* [Problem]:
Spot each line in the data below containing "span" and copy it.

####################

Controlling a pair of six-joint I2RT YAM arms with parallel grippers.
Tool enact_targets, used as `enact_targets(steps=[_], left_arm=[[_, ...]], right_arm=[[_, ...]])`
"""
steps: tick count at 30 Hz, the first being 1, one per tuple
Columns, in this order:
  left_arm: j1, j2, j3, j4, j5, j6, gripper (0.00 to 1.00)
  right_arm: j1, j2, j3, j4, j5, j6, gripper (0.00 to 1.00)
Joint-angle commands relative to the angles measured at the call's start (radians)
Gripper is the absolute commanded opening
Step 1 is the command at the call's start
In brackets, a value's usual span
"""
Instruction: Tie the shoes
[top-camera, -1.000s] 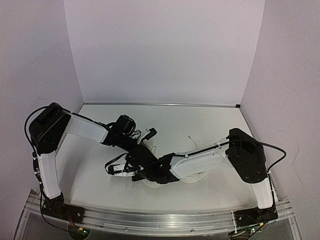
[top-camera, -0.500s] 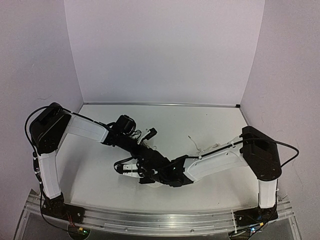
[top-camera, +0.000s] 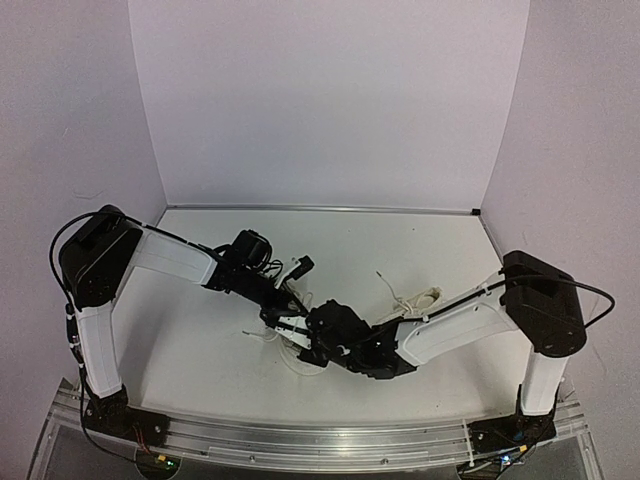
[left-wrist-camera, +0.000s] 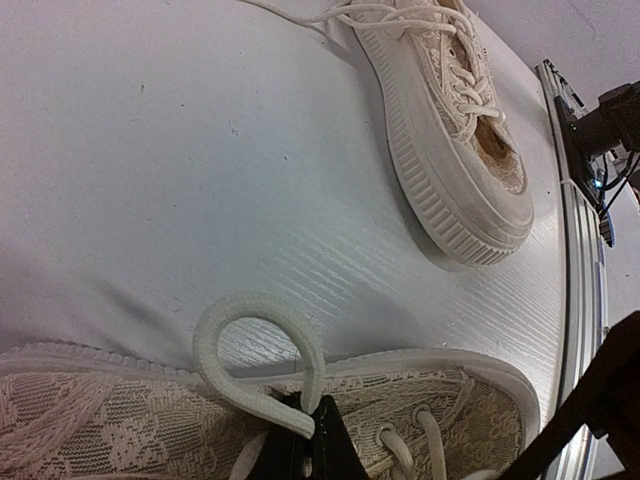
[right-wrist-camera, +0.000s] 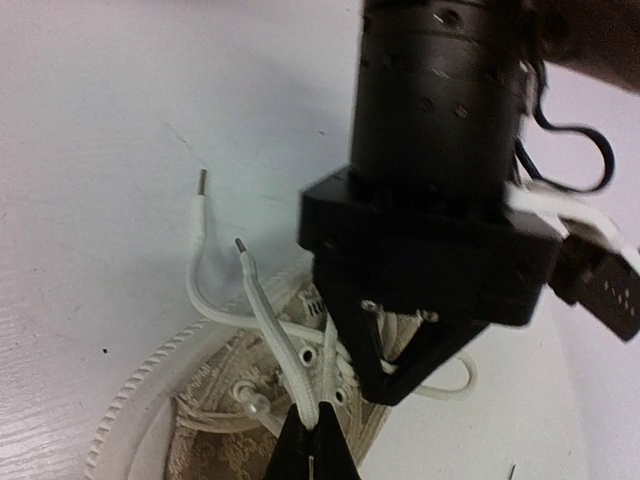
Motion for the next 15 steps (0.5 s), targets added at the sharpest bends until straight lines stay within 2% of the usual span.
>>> enact_targets(steps=[1,11,15], left_arm=[[-0.014,0.037,0.002,-0.078,-0.016,0.014,0.00],[-0.014,0.044,0.010,-0.083,-0.016,0.020,0.00],[-0.014,0.046,0.011,-0.082,-0.016,0.019,0.00]], right_arm=[[-0.007,-0.069,-0.066,0.108,0.092,0.224,0.01],[-0.058,-0.174,-0.211,0.136,0.197,0.662,0.15],[-0.115,-0.246,-0.284,0.127,0.166,0.811,0.32]])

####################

* [Exercise result]:
In brackets, a value's usual span
Motion for the next 15 steps (0.5 s), targets added at the sharpest bends until straight lines stay within 2% of the usual span.

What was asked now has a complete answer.